A Risk-Driven Probabilistic Framework for Blast Vibrations in Twin Tunnels: Integrating Monte Carlo Simulation to Quantify Cavity Effects


Karadoğan A., Özyurt M. C., Kalaycı Şahinoğlu Ü., Özer Ü., Akgündoğdu A.

APPLIED SCIENCES, vol.15, no.23, pp.1-23, 2025 (SCI-Expanded, Scopus)

  • Publication Type: Article / Article
  • Volume: 15 Issue: 23
  • Publication Date: 2025
  • Doi Number: 10.3390/app152312643
  • Journal Name: APPLIED SCIENCES
  • Journal Indexes: Scopus, Science Citation Index Expanded (SCI-EXPANDED), Compendex, INSPEC, Directory of Open Access Journals
  • Page Numbers: pp.1-23
  • Istanbul University-Cerrahpasa Affiliated: Yes

Abstract

Predicting blast-induced vibrations in twin tunnels is challenging due to complex wave-cavity interactions, which render conventional scaled-distance (PPV-SD) models inadequate. This study introduces a hybrid empirical-probabilistic framework to quantify the probability of exceeding regulatory vibration thresholds. Field data from the Northern Marmara Highway project first quantitatively confirm the severe degradation of the classical scaled-distance (PPV-SD) method in twin-tunnel geometry, reducing a strong correlation (R = 0.82) to insignificance.
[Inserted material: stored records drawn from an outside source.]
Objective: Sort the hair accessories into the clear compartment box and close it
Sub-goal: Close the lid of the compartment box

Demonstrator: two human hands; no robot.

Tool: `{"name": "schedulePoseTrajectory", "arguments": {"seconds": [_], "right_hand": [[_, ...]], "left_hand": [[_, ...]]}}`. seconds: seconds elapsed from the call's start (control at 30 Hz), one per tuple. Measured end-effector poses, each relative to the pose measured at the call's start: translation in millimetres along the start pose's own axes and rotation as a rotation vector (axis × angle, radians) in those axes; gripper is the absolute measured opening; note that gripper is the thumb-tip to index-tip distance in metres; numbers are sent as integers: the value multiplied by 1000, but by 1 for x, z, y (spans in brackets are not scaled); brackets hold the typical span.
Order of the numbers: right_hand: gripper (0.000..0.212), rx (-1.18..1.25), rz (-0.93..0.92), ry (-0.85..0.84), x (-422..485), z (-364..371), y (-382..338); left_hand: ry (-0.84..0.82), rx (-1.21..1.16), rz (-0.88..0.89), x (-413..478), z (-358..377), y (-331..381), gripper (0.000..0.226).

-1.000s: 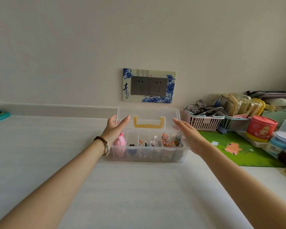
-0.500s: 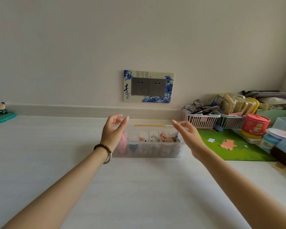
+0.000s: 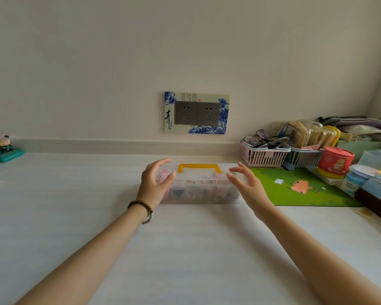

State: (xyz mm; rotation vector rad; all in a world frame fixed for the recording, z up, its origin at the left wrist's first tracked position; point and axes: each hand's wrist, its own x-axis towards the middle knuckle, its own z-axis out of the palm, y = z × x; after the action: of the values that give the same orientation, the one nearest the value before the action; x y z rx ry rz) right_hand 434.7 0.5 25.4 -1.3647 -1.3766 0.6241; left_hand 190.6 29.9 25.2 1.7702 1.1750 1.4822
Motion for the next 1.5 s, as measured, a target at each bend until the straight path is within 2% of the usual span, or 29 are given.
{"name": "schedulePoseTrajectory", "arguments": {"seconds": [0.07, 0.2, 0.27, 0.37, 0.5, 0.67, 0.8, 0.97, 1.17, 1.5], "right_hand": [[32, -121, -62, 21, -3, 0, -1], [53, -667, -454, -17, -21, -5, 4], [61, -860, -569, -109, -30, -7, 8], [67, -1020, -630, -196, -33, -12, 14], [70, -1064, -594, -269, -13, -21, 16], [70, -1074, -450, -252, 38, -25, 30], [70, -1045, -379, -253, 81, -29, 45], [70, -1104, -421, -244, 117, -33, 57], [69, -1173, -455, -230, 146, -37, 69], [71, -1140, -448, -195, 164, -30, 84]], "left_hand": [[-15, 96, 61, -1, 0, -1, 33], [-141, 601, 350, -17, -5, -7, 59], [-281, 770, 362, -29, -6, -6, 62], [-338, 924, 380, -35, -4, -12, 60], [-360, 985, 361, -14, 9, -15, 61], [-436, 970, 263, 38, 49, -21, 68], [-457, 1004, 250, 79, 77, -33, 70], [-487, 1014, 231, 112, 94, -40, 60], [-505, 1031, 222, 140, 112, -51, 60], [-494, 1076, 236, 154, 117, -60, 62]]}}
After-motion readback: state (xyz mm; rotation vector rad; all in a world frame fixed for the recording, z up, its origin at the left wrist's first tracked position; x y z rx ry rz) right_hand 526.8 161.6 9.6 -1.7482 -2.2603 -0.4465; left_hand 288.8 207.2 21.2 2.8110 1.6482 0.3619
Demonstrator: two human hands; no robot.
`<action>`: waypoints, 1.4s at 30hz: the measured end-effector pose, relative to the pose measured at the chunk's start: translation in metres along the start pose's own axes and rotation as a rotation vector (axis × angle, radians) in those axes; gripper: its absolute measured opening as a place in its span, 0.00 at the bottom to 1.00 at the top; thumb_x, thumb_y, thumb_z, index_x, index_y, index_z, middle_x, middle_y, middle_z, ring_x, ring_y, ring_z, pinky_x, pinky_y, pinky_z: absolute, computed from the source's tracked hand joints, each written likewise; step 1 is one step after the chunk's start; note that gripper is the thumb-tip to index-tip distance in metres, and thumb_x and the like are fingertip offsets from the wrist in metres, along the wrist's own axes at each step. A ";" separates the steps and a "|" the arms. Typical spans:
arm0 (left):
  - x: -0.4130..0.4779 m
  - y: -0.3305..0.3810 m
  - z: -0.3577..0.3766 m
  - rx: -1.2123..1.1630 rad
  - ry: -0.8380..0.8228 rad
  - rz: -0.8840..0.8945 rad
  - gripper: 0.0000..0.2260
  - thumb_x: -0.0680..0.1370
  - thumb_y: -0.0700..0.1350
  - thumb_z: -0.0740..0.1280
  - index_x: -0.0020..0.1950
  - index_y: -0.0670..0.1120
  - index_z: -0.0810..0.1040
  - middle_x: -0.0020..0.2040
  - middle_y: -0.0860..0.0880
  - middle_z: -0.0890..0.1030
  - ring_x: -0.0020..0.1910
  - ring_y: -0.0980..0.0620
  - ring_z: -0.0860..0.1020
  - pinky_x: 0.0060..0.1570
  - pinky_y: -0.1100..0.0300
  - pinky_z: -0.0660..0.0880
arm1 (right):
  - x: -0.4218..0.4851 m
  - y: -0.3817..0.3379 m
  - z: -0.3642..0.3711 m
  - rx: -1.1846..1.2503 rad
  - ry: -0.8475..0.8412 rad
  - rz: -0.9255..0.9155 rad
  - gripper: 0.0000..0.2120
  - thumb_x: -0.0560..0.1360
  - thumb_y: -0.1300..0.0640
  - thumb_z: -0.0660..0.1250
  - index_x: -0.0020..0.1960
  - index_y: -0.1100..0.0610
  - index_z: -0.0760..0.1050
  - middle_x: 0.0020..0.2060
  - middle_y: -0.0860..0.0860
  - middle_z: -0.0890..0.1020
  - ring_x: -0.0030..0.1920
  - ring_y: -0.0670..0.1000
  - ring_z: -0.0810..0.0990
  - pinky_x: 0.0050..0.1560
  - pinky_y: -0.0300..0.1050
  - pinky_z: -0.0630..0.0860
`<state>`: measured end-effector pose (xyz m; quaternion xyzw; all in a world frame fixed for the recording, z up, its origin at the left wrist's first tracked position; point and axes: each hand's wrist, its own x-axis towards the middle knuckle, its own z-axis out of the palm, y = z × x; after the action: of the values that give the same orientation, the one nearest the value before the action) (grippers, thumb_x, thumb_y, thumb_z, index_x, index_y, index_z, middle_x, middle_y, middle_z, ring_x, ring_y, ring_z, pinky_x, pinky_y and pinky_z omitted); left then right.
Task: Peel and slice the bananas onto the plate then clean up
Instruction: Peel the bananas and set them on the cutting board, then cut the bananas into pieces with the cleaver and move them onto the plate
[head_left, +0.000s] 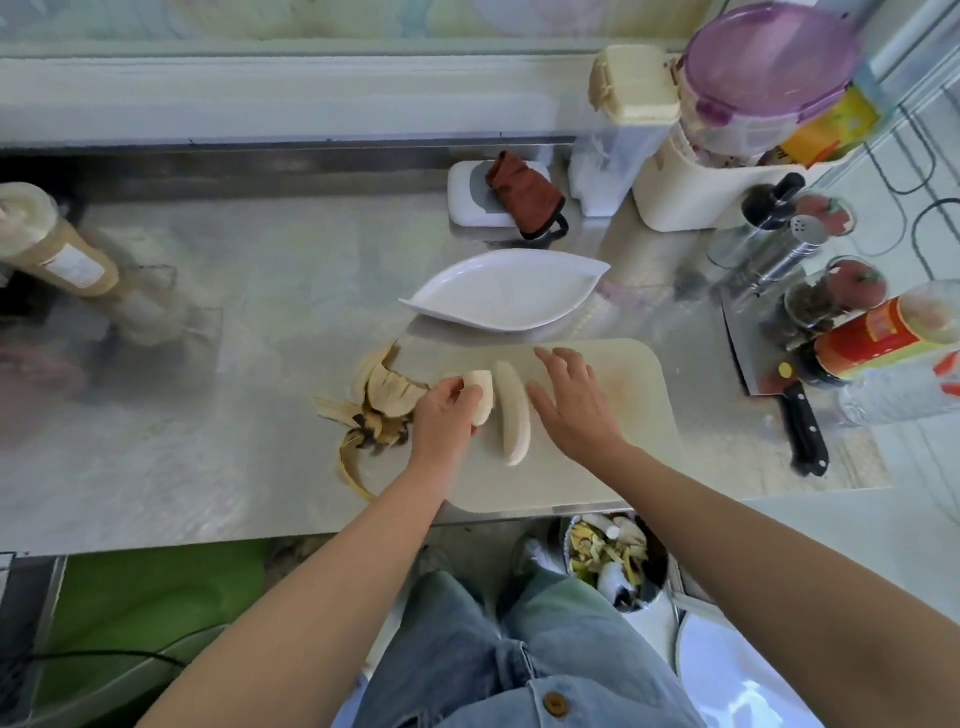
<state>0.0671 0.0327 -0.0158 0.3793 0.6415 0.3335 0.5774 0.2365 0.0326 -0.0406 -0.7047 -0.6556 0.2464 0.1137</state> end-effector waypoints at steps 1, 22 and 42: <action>0.001 0.002 0.010 -0.017 -0.025 -0.008 0.06 0.77 0.42 0.62 0.45 0.47 0.78 0.41 0.48 0.78 0.40 0.51 0.75 0.36 0.61 0.74 | -0.004 0.014 -0.007 -0.007 0.022 0.035 0.24 0.81 0.46 0.54 0.75 0.52 0.59 0.74 0.53 0.60 0.71 0.57 0.62 0.68 0.56 0.64; 0.006 -0.023 0.170 0.680 -0.017 0.138 0.12 0.74 0.54 0.70 0.47 0.46 0.77 0.41 0.55 0.80 0.41 0.51 0.78 0.32 0.61 0.65 | -0.045 0.206 -0.101 -0.221 0.129 0.677 0.29 0.78 0.59 0.57 0.76 0.57 0.50 0.75 0.62 0.55 0.73 0.63 0.57 0.70 0.57 0.58; 0.008 -0.025 0.159 0.355 0.045 -0.109 0.13 0.71 0.49 0.74 0.28 0.50 0.78 0.36 0.46 0.83 0.42 0.41 0.82 0.48 0.42 0.80 | -0.066 0.147 -0.098 0.372 0.138 0.302 0.09 0.75 0.48 0.65 0.47 0.53 0.71 0.35 0.51 0.79 0.35 0.52 0.79 0.33 0.46 0.74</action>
<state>0.2222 0.0252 -0.0590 0.4321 0.7227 0.1918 0.5042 0.4118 -0.0335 -0.0154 -0.7766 -0.4770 0.3285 0.2478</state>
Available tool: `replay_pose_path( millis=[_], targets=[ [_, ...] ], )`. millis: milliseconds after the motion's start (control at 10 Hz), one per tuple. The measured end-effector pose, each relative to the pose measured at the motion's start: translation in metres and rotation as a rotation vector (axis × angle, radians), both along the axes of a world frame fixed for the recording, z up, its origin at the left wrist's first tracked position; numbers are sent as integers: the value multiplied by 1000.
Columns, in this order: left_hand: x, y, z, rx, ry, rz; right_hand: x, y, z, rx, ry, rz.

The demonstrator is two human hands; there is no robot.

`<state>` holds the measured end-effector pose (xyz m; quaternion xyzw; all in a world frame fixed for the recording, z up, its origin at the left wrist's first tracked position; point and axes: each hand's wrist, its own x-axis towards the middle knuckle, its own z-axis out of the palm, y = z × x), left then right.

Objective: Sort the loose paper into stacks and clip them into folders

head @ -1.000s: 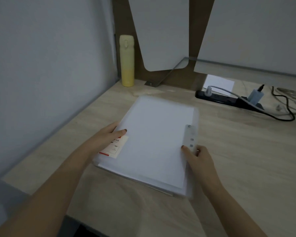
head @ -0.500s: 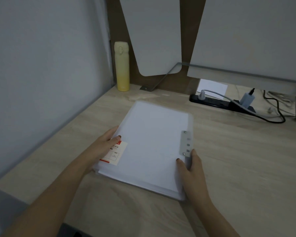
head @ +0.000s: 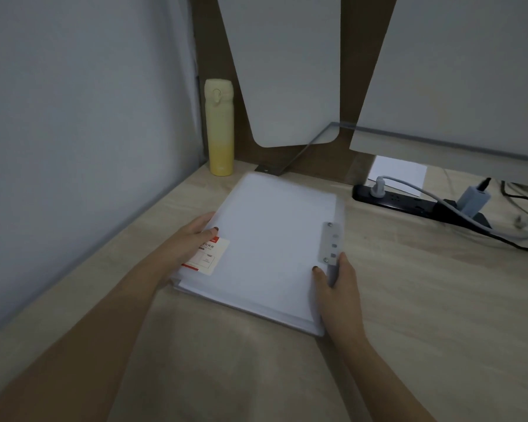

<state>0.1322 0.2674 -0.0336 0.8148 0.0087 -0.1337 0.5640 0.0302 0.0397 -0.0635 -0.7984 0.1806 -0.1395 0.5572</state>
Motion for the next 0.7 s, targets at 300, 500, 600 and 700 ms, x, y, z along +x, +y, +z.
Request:
replay_pose_path(
  millis=[300, 500, 600, 700],
  targets=[
    [61, -7, -5, 66, -34, -11, 59, -5, -4, -121, 2, -14],
    [76, -8, -9, 104, -45, -35, 65, -4, -10, -205, 18, -40],
    [73, -14, -1, 174, -72, -51, 64, -4, -6, -157, 20, -26],
    [64, -21, -5, 396, -144, -11, 61, -6, -5, -55, 12, -13]
  ],
)
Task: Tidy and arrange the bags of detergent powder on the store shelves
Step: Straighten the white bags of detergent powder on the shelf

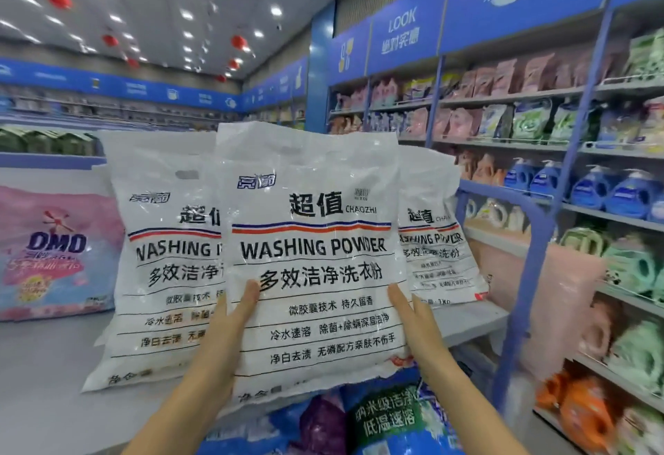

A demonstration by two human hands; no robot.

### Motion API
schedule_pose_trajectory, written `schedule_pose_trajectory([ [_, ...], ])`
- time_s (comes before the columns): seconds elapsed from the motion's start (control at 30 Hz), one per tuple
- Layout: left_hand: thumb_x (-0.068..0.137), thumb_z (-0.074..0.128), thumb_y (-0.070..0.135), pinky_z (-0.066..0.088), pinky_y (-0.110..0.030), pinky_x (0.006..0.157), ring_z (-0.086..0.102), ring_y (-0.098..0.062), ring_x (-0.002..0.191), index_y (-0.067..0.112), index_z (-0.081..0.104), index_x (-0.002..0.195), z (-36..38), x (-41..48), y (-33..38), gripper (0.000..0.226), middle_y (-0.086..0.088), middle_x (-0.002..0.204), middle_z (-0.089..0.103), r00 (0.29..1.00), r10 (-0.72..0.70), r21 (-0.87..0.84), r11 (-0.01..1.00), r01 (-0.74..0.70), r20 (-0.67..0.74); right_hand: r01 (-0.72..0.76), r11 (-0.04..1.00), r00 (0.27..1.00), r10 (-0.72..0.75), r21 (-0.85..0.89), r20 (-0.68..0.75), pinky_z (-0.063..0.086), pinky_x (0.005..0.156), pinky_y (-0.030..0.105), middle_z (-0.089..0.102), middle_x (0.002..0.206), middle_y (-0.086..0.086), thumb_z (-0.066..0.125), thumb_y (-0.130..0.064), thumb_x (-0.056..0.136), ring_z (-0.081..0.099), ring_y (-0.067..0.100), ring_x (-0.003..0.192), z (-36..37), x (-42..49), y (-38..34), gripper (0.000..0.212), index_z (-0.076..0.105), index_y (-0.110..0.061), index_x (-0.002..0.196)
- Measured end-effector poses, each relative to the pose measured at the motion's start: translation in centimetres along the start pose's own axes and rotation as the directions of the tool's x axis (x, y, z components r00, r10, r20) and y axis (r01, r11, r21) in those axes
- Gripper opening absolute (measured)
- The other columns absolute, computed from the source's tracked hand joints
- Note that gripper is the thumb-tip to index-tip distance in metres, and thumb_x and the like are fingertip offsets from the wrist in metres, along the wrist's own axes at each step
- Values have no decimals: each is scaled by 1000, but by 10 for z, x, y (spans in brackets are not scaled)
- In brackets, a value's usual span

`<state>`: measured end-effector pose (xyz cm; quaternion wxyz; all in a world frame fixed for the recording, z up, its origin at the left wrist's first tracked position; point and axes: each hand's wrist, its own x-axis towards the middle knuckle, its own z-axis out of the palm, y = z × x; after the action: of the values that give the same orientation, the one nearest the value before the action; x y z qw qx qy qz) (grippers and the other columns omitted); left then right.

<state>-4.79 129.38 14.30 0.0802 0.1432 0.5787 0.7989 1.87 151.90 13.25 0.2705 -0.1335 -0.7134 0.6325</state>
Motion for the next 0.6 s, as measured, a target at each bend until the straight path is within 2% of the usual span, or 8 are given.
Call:
schedule_pose_trajectory([
  [0.07, 88, 47, 50, 18, -45, 113, 20, -22, 142, 23, 20, 150, 27, 9, -4, 72, 3, 154, 23, 1000, -13, 1, 1000, 13, -21, 2, 1000, 1000, -2, -9, 19, 37, 71, 10, 49, 93, -11, 42, -34, 97, 45, -4, 79, -18, 15, -4, 15, 44, -21, 104],
  [0.17, 84, 49, 57, 22, -44, 112, 19, -21, 142, 24, 18, 150, 53, 22, -16, 80, 7, 154, 21, 996, 0, 83, 997, 7, -92, 2, 1000, 1000, -2, -10, 5, 27, 101, 22, 39, 143, 1, 40, -45, 95, 37, 19, 130, -43, 51, 17, 56, 36, -11, 140],
  [0.23, 77, 55, 67, 26, -48, 111, 25, -24, 140, 25, 23, 148, 61, 35, -29, 88, 12, 144, 29, 990, 27, 107, 994, -13, -135, 38, 999, 999, -38, -12, -2, 24, 106, 28, 32, 149, 3, 39, -48, 94, 29, 18, 136, -52, 68, 35, 63, 31, -11, 144],
  [0.3, 78, 57, 66, 28, -47, 110, 31, -22, 136, 22, 26, 147, 72, 40, -37, 87, 5, 150, 29, 978, 63, 118, 992, -39, -201, 66, 998, 998, -66, -22, 5, 29, 99, 17, 46, 134, 0, 38, -42, 96, 40, 16, 125, -50, 71, 41, 57, 35, -8, 142],
  [0.33, 84, 55, 57, 28, -45, 108, 32, -19, 133, 19, 28, 146, 77, 43, -41, 78, 2, 150, 30, 968, 90, 111, 992, -65, -236, 96, 995, 995, -96, -30, -16, 34, 87, 11, 49, 103, -6, 39, -35, 98, 49, 15, 112, -47, 70, 41, 49, 41, -6, 137],
  [0.43, 89, 52, 49, 31, -42, 105, 34, -18, 131, 18, 38, 141, 92, 49, -48, 62, 1, 144, 37, 925, 186, 160, 977, -139, -332, 203, 973, 977, -208, -106, -39, 41, 73, 27, 61, 91, 20, 40, -22, 99, 55, 40, 96, -42, 73, 39, 18, 56, -26, 105],
  [0.53, 91, 48, 49, 41, -26, 81, 52, -8, 102, 37, 54, 97, 105, 57, -47, 15, 16, 105, 57, 884, 281, 236, 951, -202, -373, 311, 945, 947, -317, -101, -54, 41, 62, 8, 63, 81, 6, 41, -26, 98, 57, 30, 86, -43, 86, 38, 14, 50, -35, 93],
  [0.6, 96, 42, 45, 35, -24, 81, 48, 0, 92, 39, 47, 88, 111, 63, -47, 11, 26, 90, 48, 870, 294, 238, 948, -212, -396, 354, 927, 930, -363, -128, -62, 44, 64, 16, 63, 87, 24, 41, -44, 95, 58, 37, 84, -44, 98, 41, 17, 54, -34, 99],
])
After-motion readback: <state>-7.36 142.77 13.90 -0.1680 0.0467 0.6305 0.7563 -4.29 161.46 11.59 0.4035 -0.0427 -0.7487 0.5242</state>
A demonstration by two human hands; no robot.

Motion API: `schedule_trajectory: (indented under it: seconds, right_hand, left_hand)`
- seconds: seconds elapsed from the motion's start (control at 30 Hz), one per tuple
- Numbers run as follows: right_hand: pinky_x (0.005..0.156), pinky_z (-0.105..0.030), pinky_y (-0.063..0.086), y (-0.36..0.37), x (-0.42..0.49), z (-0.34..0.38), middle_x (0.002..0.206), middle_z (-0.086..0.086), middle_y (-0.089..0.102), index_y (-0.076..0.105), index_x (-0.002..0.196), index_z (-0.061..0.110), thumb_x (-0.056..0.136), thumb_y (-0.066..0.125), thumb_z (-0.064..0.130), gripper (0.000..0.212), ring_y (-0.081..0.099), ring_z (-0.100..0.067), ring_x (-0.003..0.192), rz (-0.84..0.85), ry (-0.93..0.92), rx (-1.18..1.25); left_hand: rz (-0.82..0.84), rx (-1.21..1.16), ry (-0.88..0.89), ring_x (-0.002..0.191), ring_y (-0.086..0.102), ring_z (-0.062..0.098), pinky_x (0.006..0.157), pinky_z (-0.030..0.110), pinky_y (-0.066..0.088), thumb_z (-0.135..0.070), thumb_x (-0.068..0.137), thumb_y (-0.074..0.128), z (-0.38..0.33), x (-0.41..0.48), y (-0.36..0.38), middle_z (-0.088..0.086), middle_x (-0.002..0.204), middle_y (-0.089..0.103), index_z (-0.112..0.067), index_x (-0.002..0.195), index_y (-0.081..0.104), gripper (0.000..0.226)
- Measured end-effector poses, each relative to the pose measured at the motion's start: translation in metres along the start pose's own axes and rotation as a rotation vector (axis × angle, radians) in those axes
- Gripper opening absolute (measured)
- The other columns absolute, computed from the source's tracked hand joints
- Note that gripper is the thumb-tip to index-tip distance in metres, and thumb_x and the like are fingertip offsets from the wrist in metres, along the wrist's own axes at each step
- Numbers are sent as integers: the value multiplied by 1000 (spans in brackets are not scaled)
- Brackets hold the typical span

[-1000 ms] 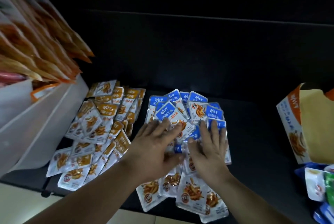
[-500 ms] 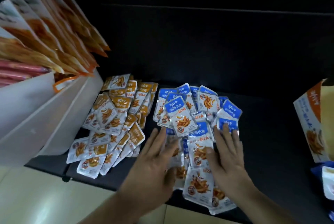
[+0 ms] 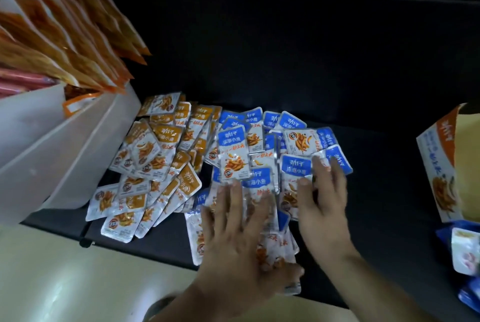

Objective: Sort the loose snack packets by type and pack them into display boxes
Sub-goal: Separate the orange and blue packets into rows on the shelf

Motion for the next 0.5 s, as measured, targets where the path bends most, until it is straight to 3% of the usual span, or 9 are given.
schedule_trajectory:
  seconds: [0.07,0.1,0.17,0.23,0.3,0.4,0.5]
  right_hand:
    - [128,-44,8,-17,24,-7,171,12,-6,27,159,38,106,43,41,55,-7,-13,157,-26,79,-195]
    - [128,-47,4,-22,34,-12,172,5,-4,23,161,34,106,41,44,58,-10,-20,158,-19,118,-286]
    - [129,-49,4,-21,48,-17,172,-2,9,24,162,23,107,37,42,60,-7,-27,158,19,99,-394]
    - [129,-47,4,-11,53,-13,171,-2,16,25,161,18,107,39,38,60,-2,-24,159,72,-8,-457]
    - [130,-41,-1,1,54,-8,172,1,11,20,163,20,107,40,35,62,-4,-15,159,139,-96,-498]
    - [129,-35,-3,19,57,4,172,8,5,18,164,23,108,42,31,61,-10,-6,156,232,-177,-485]
    - [129,-31,-3,33,57,15,171,13,1,17,163,26,109,42,32,60,-14,1,153,327,-267,-503]
  left_hand:
    - [113,93,-11,146,-44,35,118,70,-16,-93,73,47,-9,8,13,0,159,-47,-53,152,-27,115]
    - [115,154,22,147,-39,41,116,74,-11,-94,73,45,-11,12,17,3,162,-43,-53,154,-23,113]
    - [134,257,55,154,-7,51,114,78,11,-94,72,43,-5,17,18,13,172,-12,-46,162,0,111]
    - [155,289,81,154,12,50,109,77,29,-91,73,47,4,12,18,16,172,7,-44,163,13,107]
    - [101,256,149,155,15,47,107,75,35,-81,75,55,8,7,11,13,172,12,-44,162,18,102]
    - [18,168,182,158,8,41,114,72,30,-71,76,64,15,2,0,9,173,10,-45,161,23,98]
    - [-8,102,189,159,1,40,119,67,19,-73,80,62,18,6,-5,9,174,6,-45,161,23,94]
Point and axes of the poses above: each hand's wrist, its own x-axis towards the middle knuckle, its own y-axis out of the palm, z = x × y, the point moved 8 cm from there along x, towards the middle knuckle
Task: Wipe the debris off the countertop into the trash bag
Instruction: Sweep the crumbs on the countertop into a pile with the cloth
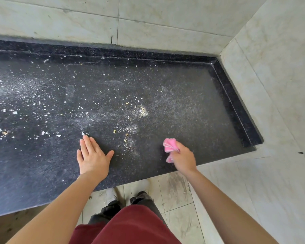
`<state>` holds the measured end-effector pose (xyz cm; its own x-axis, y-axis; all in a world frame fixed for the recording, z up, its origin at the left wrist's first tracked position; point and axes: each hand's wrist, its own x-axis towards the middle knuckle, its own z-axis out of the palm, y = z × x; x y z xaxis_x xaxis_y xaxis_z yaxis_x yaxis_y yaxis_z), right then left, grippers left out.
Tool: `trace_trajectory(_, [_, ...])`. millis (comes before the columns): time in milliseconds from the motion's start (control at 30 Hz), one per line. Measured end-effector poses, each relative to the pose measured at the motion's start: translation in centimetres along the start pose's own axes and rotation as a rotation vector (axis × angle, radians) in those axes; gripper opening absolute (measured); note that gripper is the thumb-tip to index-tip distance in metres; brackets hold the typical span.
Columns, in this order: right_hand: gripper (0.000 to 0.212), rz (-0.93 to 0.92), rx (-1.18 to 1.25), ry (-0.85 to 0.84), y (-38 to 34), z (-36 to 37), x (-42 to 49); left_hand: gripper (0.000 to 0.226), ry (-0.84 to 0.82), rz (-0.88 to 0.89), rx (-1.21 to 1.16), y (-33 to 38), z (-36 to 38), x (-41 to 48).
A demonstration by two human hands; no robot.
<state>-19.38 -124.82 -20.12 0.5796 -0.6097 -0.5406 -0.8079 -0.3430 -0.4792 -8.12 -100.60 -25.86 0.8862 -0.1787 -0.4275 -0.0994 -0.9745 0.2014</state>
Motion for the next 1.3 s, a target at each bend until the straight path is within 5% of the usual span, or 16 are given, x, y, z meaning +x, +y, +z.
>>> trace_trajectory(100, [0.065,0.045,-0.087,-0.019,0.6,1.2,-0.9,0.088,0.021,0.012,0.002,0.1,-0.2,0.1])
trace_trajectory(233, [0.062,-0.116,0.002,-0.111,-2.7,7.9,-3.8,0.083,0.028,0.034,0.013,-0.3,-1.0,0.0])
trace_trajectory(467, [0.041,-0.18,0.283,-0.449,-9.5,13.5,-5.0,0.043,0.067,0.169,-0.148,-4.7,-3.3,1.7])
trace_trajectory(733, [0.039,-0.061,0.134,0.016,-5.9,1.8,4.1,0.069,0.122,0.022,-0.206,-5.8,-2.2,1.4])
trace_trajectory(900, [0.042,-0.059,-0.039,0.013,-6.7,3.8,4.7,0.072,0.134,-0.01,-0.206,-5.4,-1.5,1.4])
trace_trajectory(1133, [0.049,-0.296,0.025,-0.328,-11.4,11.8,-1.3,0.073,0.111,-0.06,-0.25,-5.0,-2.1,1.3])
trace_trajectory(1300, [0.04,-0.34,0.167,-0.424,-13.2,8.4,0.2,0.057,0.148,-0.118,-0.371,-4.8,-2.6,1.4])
A Random Forest sensitivity analysis, applied to 123 blast records, ranked the governing parameters, guiding the development of a deterministic multi-parameter regression model (R = 0.72). The core innovation of this framework is the embedding of this deterministic model within a Monte Carlo Simulation (MCS) to propagate documented input uncertainties, thereby generating a full probability distribution for PPV. This represents a fundamental advance beyond deterministic point-estimates, as it enables the direct calculation of exceedance probabilities for risk-informed decision-making. For instance, for a regulatory threshold of 10 mm/s, the framework quantified the exceedance probability as P (PPV > 10 mm/s) = 5.2%. The framework’s robustness was demonstrated via validation against 100 independent blast records, which showed strong calibration with 94% of observed PPV values captured within the model’s 90% confidence interval. This computationally efficient framework (<10,000 iterations) provides engineers with a practical tool for moving from deterministic safety factors to quantifiable, risk-informed decision-making.